As more people learn about the WASP, Landdeck believes her work has helped influence several events in recent years, including a WASP float in the 2014 Rose Parade that reunited its members; the award of the Congressional Gold Medal in 2010 to the group; and Congressional approval in 2016 making WASP members eligible for burial in Arlington National Cemetery.
TWU’s library holds the WASP archives, and Landdeck brought more than 100 WASP and at least 200 of their family members to TWU for the final WASP reunion in 2008. One hundred U.S. Air Force Reservists served as aides to the group as they toured a permanent WASP exhibit at TWU as well as the Frontiers of Flight Museum in Dallas.
And Landdeck’s experience with documentary filmmaking as well as news media interviews has brought additional attention from outlets including PBS, NPR, CBS, CNN, the Washington Post, The New York Times, USA Today, the History Channel, C-SPAN, A&E and many more.

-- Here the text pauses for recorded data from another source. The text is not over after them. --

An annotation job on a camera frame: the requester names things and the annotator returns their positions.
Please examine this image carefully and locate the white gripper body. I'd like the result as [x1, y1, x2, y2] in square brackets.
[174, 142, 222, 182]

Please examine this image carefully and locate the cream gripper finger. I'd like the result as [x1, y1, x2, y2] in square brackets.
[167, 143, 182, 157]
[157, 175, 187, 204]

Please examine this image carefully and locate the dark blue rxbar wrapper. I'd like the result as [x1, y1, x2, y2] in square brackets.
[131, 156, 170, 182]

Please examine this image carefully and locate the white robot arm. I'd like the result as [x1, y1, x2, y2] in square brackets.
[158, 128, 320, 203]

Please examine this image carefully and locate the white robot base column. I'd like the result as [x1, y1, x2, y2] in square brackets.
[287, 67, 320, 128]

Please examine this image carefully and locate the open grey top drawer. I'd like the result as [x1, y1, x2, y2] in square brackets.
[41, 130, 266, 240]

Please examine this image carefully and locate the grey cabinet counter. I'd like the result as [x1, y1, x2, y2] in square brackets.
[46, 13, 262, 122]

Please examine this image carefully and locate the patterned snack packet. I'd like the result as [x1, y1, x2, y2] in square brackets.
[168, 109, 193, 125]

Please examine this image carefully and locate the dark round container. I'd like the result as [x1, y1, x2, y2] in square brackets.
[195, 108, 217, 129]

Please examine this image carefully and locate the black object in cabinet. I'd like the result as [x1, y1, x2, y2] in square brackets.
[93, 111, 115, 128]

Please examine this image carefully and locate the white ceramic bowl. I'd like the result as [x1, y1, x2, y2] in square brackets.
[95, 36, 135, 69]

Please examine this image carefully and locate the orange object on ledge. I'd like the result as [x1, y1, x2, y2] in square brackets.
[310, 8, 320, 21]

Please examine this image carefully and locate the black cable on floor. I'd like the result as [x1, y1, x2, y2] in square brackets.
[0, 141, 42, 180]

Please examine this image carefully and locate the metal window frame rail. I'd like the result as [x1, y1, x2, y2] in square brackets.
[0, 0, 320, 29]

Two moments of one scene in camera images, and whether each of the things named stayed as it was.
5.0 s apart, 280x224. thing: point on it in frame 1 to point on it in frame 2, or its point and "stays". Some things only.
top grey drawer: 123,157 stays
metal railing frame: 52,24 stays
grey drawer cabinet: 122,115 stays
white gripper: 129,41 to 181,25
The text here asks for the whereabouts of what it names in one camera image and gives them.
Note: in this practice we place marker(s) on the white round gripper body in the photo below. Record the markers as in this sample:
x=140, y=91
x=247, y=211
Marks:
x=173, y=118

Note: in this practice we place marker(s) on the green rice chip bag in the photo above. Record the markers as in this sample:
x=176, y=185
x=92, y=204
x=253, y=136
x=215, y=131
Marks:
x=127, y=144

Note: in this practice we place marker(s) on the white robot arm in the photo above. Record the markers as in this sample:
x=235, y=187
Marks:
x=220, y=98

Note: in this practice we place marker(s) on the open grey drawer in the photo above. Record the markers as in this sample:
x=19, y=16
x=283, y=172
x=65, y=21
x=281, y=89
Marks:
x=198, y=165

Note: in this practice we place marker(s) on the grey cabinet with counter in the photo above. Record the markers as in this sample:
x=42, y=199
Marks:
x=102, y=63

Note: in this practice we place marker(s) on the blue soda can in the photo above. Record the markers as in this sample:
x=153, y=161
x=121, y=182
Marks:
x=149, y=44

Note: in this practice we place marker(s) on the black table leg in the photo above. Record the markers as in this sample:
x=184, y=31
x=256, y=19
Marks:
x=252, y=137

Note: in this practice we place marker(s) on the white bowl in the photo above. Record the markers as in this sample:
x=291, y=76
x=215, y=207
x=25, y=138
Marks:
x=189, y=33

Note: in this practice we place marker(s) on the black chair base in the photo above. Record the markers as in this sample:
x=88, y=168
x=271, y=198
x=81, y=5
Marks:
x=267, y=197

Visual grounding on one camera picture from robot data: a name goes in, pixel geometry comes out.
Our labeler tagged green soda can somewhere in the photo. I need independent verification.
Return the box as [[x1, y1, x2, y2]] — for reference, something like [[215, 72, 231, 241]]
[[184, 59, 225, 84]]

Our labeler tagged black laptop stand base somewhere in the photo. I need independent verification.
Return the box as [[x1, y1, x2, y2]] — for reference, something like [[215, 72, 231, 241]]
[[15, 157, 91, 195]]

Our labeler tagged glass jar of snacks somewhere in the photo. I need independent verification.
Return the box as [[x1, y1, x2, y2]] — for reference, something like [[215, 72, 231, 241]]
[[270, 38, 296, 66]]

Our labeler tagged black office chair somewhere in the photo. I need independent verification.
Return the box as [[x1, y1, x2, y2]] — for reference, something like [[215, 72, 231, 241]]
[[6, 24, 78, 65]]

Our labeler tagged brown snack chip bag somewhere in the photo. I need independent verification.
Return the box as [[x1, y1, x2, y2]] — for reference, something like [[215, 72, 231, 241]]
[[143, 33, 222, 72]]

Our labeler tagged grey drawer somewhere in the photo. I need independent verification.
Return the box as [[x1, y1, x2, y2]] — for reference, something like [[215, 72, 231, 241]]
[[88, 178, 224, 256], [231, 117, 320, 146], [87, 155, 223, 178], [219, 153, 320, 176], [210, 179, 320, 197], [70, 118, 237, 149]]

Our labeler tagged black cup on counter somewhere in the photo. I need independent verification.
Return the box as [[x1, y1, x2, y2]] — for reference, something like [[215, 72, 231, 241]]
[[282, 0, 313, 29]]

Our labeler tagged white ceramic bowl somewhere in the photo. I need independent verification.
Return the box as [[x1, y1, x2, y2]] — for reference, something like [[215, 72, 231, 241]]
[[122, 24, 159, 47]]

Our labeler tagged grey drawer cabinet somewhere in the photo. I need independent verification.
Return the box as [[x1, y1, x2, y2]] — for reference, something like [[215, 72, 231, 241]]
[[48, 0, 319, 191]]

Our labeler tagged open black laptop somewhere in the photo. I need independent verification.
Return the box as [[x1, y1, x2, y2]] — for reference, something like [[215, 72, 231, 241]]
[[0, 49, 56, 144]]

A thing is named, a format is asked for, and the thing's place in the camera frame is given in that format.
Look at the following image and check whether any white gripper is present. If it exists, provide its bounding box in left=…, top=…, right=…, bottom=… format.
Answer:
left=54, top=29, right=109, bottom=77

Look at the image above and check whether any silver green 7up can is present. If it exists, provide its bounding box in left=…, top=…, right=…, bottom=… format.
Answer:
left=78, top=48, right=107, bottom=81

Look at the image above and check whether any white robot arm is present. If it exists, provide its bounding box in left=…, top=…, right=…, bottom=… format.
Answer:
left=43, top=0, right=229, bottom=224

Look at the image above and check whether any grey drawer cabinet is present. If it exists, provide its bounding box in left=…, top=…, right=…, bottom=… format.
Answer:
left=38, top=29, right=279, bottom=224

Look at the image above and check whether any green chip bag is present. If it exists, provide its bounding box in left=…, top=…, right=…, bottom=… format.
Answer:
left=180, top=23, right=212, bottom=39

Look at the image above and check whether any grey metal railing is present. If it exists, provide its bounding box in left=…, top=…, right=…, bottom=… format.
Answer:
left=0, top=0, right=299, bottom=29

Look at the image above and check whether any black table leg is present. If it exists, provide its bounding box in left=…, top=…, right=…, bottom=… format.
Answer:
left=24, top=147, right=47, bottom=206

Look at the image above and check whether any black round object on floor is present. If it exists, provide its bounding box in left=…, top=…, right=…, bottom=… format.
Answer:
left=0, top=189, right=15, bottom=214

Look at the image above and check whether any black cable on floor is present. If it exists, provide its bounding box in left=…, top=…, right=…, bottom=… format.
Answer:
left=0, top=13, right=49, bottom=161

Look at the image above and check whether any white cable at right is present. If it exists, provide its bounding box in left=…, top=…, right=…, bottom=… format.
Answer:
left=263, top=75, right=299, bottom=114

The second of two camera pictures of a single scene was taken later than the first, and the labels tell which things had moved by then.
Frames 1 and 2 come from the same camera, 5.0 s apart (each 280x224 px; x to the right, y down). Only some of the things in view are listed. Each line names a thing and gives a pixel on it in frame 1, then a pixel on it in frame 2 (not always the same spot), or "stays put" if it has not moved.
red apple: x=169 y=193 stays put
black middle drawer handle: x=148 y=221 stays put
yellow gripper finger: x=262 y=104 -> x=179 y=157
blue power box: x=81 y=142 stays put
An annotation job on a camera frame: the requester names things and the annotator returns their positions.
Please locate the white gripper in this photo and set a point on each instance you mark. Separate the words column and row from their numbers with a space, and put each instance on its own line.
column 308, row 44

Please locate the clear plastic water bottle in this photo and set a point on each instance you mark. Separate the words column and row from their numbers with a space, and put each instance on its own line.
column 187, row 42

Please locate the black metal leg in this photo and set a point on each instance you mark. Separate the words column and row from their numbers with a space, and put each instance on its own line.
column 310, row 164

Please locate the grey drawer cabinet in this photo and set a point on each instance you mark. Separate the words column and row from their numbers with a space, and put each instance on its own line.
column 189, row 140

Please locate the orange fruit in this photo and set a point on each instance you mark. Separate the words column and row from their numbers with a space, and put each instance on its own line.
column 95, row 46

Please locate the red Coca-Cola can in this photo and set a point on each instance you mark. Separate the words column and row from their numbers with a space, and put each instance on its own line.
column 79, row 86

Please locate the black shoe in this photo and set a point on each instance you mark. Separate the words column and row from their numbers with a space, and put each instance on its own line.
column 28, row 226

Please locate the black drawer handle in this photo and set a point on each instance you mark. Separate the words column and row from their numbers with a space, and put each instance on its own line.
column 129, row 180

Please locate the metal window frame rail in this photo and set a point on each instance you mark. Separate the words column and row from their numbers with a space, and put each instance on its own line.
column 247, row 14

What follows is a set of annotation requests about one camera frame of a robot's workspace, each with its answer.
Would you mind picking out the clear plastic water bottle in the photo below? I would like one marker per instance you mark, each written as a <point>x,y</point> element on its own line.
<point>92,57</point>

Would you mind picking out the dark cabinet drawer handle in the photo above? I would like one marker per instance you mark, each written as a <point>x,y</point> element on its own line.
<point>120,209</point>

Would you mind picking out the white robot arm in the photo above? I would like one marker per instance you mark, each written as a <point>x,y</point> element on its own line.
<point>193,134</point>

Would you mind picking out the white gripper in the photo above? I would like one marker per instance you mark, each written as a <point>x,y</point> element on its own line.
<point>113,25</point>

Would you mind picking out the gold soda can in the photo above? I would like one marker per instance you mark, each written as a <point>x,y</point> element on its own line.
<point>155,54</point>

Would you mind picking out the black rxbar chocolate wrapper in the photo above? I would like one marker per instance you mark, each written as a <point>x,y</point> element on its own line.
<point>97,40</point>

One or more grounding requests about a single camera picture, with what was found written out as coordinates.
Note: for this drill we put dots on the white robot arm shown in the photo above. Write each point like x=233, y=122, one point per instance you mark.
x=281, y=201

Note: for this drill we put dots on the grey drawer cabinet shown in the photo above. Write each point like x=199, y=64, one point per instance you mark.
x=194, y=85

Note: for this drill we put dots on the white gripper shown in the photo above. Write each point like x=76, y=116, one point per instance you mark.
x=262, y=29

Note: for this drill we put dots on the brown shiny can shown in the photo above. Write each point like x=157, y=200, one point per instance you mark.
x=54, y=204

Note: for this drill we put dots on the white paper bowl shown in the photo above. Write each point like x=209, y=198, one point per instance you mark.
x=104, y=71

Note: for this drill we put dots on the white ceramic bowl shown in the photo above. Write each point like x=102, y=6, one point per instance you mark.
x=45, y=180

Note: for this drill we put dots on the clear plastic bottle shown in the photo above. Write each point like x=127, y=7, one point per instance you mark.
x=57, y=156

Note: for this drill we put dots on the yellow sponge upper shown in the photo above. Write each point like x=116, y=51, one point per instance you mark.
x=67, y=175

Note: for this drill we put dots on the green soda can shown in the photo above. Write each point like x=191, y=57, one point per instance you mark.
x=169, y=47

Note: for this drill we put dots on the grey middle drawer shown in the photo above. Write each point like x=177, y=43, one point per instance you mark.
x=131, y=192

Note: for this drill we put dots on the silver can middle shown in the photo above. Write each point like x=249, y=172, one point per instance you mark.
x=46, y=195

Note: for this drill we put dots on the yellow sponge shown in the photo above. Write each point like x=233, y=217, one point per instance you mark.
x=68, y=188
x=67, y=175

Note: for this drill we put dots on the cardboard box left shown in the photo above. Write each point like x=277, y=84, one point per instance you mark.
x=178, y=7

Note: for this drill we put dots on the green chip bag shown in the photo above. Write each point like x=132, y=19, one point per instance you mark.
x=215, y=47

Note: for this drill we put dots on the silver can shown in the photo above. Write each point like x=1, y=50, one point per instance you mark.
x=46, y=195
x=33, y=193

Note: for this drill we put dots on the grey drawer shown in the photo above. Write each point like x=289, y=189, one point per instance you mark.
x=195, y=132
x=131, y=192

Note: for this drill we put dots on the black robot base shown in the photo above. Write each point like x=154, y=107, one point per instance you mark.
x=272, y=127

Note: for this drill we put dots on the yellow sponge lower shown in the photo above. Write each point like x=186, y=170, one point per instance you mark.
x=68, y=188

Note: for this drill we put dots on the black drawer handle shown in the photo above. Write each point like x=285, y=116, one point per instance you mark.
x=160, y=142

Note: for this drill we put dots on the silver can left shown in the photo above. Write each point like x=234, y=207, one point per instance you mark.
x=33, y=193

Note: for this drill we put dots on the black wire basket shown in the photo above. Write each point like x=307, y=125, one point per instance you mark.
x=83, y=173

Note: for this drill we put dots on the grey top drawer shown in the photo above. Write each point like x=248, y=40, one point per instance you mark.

Currently, Landdeck serves on the advisory board for the National Medal of Honor Museum (under construction in Arlington, Texas), while she works with the news media, teaches courses on 20thcentury American history and global war, oversees the TWU history department’s internship program and directs the Pioneers Oral History Project.
While Landdeck’s first book tour was canceled by COVID in 2020, she plans to hit the road again to promote her next book in 2025 about American flight nurses in World War II.
But she still marvels at the sequence of events early in her career that led her from aviation to the WASP to higher education and more research.
“I’ve always liked history, and I’ve always loved airplanes. After my trip to the Bartlesville air show, it just hit me like a lightning bolt. If I hadn’t gone by myself to that air show, I never would have met (Curtis) Pitts and a WASP. Perhaps everything that followed would have never happened.”
Landdeck doesn’t drive that old Super Beetle anymore, but she hits the road for adventure regularly, enjoying where she’s been and where she’s going now.
Hometown
Omaha, Nebraska
Where she lives now
Denton (since 2002)
Education
doctoral and master’s degrees in history, University of Tennessee; undergraduate degrees in history and political science, University of Arkansas at Little Rock; Spartan College of Aeronautics
Family
married; two children
Interesting fact
“I was an NCAA Division I soccer player for the University of Arkansas at Little Rock many, many, many years ago.”